[Entries taken from a collection]
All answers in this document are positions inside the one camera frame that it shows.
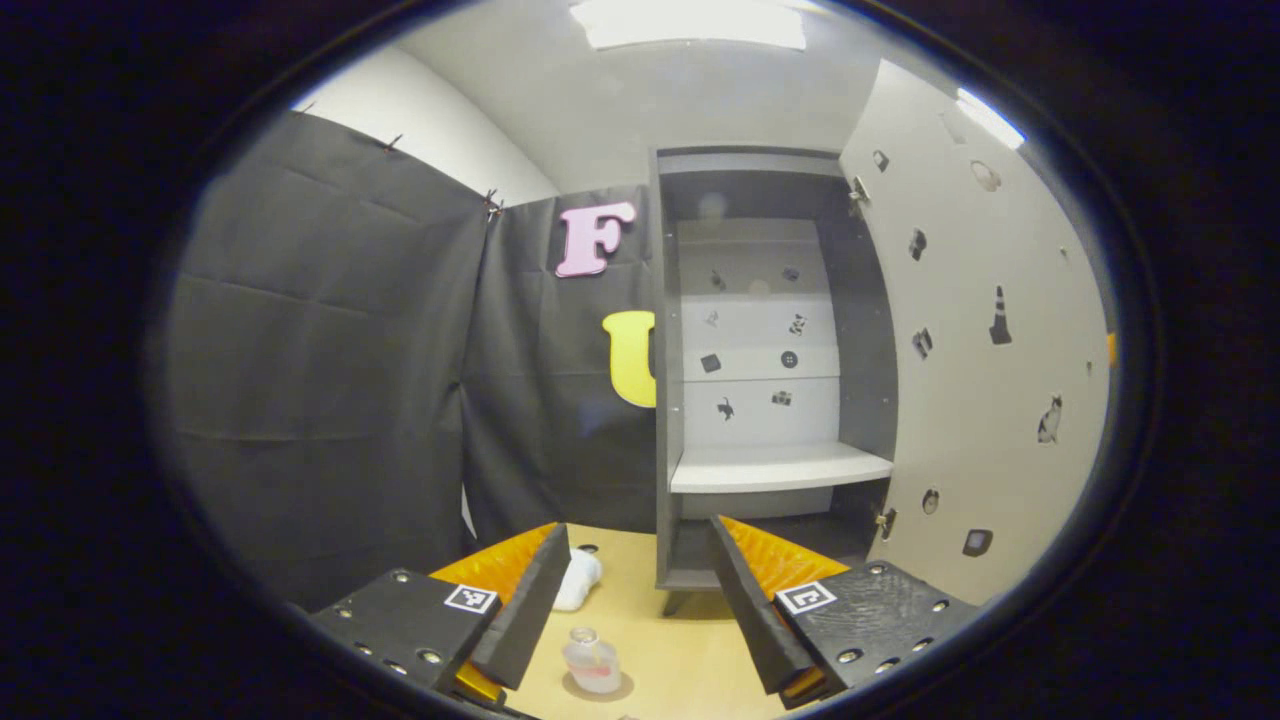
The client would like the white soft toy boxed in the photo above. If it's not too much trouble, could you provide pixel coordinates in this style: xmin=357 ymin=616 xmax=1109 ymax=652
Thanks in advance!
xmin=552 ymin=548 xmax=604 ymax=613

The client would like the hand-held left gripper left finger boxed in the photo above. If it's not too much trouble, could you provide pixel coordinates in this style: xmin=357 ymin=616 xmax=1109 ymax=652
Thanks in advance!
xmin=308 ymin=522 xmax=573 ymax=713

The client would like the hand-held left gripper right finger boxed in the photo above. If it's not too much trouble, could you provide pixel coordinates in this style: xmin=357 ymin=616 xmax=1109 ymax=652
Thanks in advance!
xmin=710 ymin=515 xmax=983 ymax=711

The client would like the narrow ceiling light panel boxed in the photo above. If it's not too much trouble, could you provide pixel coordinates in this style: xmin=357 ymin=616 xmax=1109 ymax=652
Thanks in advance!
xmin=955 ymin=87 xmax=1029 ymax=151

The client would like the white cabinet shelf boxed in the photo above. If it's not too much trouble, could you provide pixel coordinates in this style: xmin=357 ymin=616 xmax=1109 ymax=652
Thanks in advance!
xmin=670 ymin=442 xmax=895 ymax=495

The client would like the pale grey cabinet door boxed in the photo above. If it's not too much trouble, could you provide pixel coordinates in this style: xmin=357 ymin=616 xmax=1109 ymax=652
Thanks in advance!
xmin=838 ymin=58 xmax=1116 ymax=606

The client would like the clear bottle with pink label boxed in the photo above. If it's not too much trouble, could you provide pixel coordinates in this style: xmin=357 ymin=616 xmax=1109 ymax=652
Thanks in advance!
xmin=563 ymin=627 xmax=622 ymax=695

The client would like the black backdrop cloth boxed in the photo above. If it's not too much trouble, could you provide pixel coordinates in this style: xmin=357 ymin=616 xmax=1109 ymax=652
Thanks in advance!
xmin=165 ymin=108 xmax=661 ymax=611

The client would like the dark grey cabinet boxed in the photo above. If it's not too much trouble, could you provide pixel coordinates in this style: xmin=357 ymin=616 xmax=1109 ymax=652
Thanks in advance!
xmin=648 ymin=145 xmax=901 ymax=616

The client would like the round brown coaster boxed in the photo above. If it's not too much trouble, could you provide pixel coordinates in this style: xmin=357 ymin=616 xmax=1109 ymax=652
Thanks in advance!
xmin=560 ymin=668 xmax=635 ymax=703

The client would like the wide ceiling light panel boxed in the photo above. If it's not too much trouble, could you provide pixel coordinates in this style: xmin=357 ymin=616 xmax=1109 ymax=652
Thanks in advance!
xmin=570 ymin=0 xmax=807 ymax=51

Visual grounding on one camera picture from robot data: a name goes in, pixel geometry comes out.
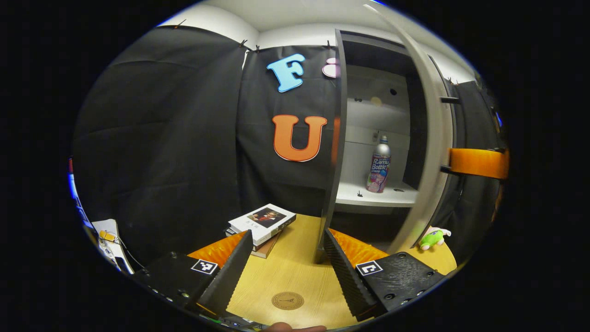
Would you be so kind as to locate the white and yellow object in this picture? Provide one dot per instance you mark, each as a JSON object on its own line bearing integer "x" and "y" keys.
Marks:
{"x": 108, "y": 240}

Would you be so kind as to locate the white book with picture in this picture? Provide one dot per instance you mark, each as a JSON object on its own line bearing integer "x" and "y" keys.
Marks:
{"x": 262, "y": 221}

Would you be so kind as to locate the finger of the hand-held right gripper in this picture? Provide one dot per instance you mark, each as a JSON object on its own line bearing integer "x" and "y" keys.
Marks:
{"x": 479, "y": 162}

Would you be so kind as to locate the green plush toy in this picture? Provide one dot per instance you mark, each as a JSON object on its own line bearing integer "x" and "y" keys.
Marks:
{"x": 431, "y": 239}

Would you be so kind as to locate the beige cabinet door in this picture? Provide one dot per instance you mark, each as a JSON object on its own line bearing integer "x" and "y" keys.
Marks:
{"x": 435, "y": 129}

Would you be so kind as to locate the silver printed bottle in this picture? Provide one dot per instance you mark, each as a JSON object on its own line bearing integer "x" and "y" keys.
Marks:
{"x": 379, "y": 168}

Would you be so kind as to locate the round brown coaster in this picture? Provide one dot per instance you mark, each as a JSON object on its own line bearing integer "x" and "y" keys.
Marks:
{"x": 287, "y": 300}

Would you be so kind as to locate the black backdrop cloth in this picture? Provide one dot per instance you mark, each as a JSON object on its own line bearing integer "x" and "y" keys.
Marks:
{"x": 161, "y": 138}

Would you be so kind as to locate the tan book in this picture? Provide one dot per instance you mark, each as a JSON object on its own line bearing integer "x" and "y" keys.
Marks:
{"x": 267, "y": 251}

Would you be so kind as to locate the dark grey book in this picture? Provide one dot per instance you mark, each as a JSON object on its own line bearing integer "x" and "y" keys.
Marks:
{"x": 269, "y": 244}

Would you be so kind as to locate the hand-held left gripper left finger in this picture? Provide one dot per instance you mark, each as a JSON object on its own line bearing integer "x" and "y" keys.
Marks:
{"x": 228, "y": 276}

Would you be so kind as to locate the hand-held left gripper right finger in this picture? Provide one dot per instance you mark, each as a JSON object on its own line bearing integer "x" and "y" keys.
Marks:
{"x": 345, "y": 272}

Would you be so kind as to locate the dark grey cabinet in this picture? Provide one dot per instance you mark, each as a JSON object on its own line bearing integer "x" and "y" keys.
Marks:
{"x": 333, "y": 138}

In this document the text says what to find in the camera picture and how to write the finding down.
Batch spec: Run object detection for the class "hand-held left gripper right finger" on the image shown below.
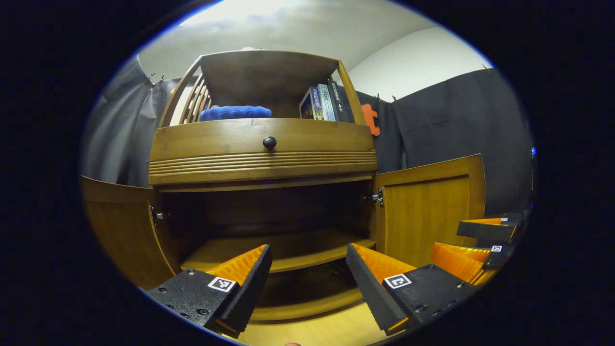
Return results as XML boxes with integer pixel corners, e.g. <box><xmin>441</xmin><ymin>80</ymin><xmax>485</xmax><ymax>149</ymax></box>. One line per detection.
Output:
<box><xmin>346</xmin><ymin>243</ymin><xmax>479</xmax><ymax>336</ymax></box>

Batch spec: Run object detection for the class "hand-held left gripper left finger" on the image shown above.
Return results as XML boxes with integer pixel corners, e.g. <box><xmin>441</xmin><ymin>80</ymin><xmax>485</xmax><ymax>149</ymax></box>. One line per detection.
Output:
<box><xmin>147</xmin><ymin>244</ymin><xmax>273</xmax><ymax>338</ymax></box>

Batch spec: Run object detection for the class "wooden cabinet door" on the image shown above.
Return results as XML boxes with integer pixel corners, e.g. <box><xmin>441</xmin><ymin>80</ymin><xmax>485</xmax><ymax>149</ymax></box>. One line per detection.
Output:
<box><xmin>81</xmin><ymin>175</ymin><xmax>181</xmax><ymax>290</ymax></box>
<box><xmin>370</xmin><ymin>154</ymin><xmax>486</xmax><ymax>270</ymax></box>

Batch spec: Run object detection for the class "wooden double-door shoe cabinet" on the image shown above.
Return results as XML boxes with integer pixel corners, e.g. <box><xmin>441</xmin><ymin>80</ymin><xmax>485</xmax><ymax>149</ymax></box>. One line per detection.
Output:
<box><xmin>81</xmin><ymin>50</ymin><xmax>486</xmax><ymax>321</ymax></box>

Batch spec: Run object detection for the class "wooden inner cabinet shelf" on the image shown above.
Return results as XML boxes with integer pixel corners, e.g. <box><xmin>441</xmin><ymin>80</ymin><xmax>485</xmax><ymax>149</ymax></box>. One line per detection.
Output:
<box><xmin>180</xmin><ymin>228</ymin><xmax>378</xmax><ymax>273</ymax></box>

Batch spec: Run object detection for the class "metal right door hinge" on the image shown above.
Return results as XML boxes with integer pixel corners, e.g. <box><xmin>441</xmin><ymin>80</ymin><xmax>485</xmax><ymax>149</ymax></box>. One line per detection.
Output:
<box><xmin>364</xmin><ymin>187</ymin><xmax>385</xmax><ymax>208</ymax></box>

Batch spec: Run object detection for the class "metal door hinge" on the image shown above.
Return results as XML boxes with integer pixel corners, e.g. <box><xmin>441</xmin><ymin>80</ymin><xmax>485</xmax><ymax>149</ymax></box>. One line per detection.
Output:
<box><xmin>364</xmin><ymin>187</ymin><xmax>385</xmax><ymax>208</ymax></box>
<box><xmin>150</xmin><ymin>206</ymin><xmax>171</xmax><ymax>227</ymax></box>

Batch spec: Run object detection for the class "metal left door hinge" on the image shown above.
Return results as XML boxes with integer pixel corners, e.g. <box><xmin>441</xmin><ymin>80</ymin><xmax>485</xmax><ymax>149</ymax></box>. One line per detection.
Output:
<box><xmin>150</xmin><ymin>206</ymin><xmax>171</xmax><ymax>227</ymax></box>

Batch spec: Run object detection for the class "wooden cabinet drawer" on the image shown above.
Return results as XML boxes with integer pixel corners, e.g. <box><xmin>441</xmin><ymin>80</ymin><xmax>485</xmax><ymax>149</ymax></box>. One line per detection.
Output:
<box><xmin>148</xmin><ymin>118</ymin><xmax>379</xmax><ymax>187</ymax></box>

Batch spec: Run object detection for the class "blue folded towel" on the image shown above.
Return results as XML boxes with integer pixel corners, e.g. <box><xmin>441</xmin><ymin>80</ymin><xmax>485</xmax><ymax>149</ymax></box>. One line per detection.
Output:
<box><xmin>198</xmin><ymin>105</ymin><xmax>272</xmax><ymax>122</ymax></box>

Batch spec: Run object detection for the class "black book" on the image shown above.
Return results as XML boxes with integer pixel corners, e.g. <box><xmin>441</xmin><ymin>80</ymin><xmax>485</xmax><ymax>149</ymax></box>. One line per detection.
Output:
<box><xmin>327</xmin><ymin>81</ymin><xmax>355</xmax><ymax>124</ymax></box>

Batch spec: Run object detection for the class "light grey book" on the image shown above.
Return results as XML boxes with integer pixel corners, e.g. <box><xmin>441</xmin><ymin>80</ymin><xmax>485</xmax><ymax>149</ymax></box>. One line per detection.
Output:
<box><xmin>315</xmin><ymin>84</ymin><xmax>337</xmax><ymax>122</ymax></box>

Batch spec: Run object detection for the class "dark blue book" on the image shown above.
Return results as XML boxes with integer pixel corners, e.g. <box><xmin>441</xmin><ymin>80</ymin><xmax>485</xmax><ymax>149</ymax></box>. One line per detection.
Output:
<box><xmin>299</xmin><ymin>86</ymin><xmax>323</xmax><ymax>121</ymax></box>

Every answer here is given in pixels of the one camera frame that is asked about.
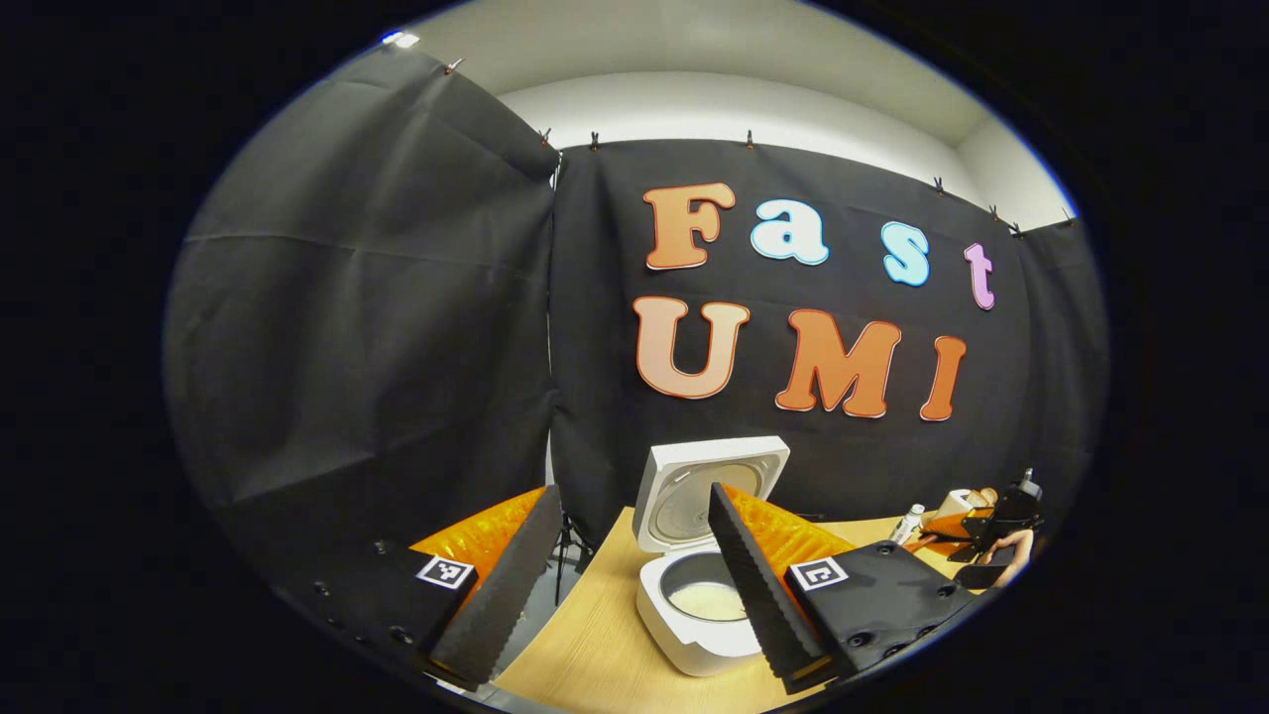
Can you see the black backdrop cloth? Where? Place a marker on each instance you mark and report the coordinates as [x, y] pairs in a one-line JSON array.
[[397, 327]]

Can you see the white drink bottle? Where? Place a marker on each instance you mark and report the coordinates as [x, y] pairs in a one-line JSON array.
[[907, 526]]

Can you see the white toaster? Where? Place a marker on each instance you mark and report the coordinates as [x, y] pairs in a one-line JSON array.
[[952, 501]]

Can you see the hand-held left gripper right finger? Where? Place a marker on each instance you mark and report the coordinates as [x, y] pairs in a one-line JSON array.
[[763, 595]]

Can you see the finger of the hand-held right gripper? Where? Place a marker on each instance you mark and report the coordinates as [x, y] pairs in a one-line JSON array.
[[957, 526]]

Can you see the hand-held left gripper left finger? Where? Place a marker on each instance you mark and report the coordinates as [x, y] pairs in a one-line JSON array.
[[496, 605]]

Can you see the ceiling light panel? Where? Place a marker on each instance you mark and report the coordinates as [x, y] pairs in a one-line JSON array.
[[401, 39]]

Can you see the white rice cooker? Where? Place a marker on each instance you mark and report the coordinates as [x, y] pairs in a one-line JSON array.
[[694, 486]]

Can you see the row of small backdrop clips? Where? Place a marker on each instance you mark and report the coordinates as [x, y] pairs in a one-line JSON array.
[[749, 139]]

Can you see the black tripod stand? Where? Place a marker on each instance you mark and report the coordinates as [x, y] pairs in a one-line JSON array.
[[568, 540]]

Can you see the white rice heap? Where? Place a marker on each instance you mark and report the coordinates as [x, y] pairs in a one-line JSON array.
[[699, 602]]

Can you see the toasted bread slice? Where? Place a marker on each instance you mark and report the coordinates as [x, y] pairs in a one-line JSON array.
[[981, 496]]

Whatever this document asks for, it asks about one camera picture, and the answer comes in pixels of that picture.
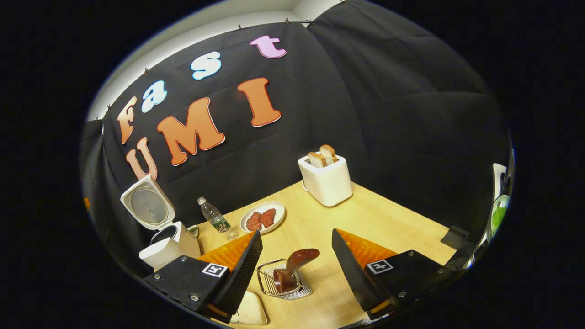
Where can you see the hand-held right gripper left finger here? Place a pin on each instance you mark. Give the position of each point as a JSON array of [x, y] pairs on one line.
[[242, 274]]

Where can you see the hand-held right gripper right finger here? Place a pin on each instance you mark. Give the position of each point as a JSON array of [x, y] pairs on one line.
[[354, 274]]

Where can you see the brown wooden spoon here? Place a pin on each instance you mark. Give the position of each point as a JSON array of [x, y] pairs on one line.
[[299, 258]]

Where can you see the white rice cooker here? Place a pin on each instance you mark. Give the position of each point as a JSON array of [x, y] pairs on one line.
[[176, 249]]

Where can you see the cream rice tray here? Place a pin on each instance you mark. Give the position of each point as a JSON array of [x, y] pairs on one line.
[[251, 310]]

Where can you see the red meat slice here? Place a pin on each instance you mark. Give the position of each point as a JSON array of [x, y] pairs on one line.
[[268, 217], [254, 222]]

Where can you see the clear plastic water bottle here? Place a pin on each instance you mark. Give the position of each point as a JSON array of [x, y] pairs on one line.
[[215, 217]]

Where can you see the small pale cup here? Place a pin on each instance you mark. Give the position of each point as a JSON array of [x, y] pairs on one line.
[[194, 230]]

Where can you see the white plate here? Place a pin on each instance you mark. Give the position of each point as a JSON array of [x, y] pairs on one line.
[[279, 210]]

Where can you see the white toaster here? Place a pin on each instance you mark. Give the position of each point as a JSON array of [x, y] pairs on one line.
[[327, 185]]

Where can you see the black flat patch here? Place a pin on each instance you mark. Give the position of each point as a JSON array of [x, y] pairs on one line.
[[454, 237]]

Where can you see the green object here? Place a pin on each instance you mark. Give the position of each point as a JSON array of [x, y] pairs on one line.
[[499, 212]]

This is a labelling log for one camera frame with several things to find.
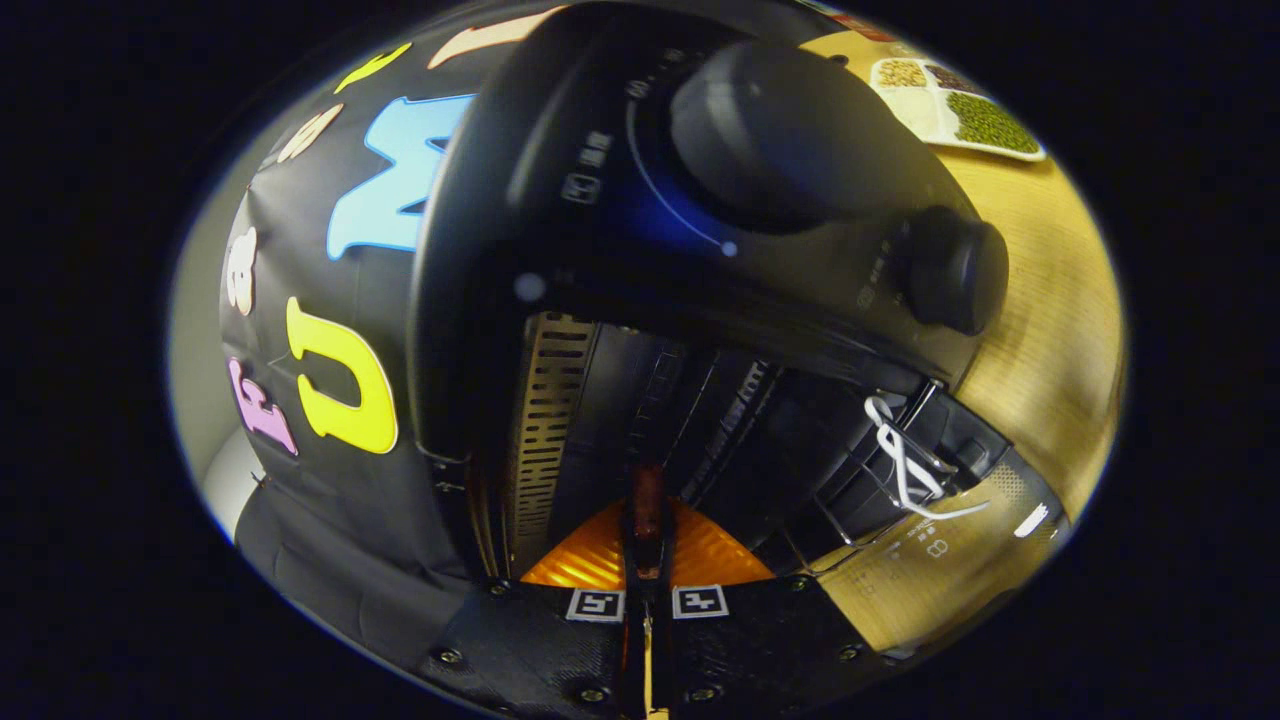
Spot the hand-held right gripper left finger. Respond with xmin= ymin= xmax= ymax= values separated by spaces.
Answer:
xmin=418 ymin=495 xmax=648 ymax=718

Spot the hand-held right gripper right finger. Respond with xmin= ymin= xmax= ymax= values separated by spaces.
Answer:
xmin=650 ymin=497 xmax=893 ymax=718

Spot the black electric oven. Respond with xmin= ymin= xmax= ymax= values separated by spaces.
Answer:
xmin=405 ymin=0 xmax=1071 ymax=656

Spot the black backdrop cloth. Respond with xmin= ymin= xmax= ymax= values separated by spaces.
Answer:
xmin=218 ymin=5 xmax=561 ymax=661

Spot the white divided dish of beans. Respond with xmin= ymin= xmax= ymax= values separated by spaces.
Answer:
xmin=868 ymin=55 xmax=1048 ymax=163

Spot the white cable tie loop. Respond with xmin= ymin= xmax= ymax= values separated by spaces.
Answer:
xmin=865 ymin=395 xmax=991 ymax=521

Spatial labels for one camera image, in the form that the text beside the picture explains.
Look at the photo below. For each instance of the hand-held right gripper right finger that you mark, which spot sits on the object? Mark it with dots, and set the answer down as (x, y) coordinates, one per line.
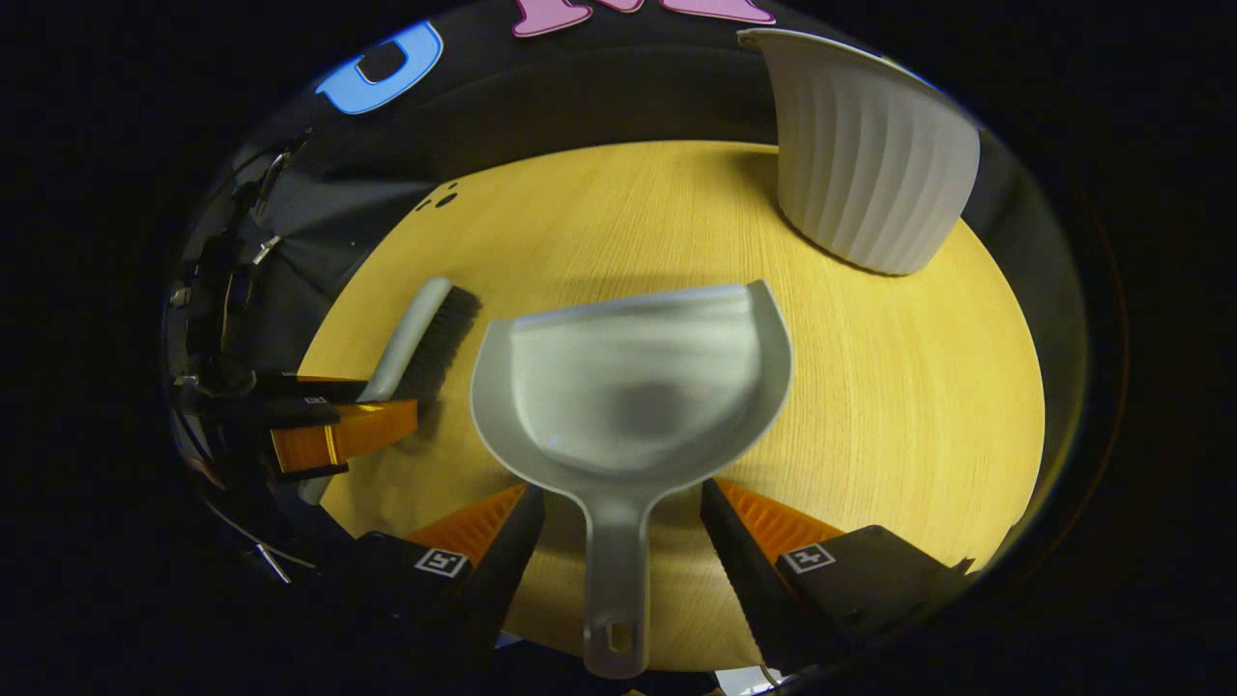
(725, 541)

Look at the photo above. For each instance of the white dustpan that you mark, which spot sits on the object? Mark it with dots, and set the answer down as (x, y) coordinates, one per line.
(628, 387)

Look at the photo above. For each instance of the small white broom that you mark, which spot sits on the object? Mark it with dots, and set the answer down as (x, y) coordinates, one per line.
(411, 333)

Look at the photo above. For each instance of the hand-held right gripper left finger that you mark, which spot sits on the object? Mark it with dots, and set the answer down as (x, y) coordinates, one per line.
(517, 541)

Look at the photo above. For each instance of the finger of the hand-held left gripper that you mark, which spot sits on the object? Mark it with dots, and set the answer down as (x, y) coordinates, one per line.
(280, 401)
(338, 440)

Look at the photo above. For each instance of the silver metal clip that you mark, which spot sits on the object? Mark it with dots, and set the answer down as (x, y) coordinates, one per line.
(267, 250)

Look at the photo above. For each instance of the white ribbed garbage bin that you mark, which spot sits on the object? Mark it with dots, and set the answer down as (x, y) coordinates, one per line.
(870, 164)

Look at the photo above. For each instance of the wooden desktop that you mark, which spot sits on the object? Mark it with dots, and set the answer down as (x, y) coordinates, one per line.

* Exercise goal: Whenever "shelf" occurs in a line of the entries, copy that line.

* Reply:
The client would like the white cabinet shelf boxed in the photo above. If it's not too much trouble, could you provide pixel coordinates in this style: xmin=357 ymin=616 xmax=1109 ymax=652
Batch spec: Run object detection for the class "wooden inner cabinet shelf" on the image shown above.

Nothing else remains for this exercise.